NEW EDGEWORTH-TYPE EXPANSIONS WITH FINITE SAMPLE GUARANTEES

成果类型:
Article
署名作者:
Zhilova, Mayya
署名单位:
University System of Georgia; Georgia Institute of Technology
刊物名称:
ANNALS OF STATISTICS
ISSN/ISSBN:
0090-5364
DOI:
10.1214/22-AOS2192
发表日期:
2022
页码:
2545-2561
关键词:
Bootstrap inequalities accuracy
摘要:
We establish higher-order nonasymptotic expansions for a difference between probability distributions of sums of i.i.d. random vectors in a Euclidean space. The derived bounds are uniform over two classes of sets: the set of all Euclidean balls and the set of all half-spaces. These results allow to account for an impact of higher-order moments or cumulants of the considered distributions; the obtained error terms depend on a sample size and a dimension explicitly. The new inequalities outperform accuracy of the normal approximation in existing Berry-Esseen inequalities under very general conditions. Under some symmetry assumptions on the probability distribution of random summands, the obtained results are optimal in terms of the ratio between the dimension and the sample size. The new technique which we developed for establishing nonasymptotic higher-order expansions can be interesting by itself.
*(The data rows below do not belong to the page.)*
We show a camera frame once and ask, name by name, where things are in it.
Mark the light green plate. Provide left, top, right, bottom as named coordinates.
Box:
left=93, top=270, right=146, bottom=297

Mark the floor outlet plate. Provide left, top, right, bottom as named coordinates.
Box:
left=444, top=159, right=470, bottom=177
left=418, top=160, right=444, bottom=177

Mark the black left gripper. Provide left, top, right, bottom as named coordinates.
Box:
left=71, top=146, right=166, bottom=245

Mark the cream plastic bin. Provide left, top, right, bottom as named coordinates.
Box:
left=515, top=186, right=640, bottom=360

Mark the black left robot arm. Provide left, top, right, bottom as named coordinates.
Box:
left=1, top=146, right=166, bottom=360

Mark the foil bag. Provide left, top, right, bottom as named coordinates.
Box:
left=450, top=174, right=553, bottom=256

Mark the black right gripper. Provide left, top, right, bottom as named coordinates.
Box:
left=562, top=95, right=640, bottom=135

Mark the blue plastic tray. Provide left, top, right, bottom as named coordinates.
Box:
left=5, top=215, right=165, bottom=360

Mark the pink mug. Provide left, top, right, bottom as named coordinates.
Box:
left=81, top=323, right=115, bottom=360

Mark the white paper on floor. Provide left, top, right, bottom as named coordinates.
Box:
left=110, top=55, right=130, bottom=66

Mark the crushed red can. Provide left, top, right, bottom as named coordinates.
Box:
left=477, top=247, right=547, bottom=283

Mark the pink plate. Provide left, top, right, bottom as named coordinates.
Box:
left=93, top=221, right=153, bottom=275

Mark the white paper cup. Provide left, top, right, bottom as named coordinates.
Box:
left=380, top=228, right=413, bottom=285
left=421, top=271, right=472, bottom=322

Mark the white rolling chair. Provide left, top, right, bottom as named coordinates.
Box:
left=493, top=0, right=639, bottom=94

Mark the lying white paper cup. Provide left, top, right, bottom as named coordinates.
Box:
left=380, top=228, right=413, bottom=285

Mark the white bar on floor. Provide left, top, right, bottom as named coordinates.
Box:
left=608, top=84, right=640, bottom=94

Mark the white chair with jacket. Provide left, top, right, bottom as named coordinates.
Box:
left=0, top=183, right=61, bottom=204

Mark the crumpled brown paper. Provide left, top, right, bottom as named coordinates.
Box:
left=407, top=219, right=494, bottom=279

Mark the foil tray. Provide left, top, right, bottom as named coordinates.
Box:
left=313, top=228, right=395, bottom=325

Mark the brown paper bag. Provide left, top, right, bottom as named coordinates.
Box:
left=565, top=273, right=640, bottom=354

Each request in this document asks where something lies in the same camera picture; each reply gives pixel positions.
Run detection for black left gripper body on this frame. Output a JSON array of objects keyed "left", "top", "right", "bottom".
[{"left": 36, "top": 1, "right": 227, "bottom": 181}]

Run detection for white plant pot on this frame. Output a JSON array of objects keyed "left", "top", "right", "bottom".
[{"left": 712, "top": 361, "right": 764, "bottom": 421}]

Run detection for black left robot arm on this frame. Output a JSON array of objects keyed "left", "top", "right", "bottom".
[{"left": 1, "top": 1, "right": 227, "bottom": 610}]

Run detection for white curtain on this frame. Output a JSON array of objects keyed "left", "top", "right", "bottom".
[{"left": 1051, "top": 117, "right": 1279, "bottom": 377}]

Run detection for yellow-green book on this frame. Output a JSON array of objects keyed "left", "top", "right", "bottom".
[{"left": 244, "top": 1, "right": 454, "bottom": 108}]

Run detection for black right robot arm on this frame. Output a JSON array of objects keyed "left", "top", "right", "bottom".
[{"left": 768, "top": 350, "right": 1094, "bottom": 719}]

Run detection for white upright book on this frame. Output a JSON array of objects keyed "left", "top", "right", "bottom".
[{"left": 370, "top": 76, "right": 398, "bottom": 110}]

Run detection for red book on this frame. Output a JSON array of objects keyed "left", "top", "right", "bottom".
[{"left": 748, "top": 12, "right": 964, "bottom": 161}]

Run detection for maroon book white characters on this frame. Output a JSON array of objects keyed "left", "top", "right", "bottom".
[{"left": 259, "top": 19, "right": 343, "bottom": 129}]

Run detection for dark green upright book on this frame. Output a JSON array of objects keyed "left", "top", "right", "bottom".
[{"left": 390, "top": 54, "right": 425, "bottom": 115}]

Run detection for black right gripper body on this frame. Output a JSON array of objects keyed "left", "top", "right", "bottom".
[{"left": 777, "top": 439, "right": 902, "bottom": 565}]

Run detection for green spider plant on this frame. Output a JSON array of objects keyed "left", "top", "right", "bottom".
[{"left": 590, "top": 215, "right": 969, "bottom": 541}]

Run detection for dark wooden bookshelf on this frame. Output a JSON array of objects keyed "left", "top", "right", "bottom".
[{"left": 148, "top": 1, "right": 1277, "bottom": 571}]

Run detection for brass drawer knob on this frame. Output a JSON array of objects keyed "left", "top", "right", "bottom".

Using the new higher-order inequalities, we study accuracy of the nonparametric bootstrap approximation and propose a bootstrap score test under possible model misspecification. The results of the paper also include explicit error bounds for general elliptic confidence regions for an expected value of the random summands, and optimality of the Gaussian anticoncentration inequality over the set of all Euclidean balls.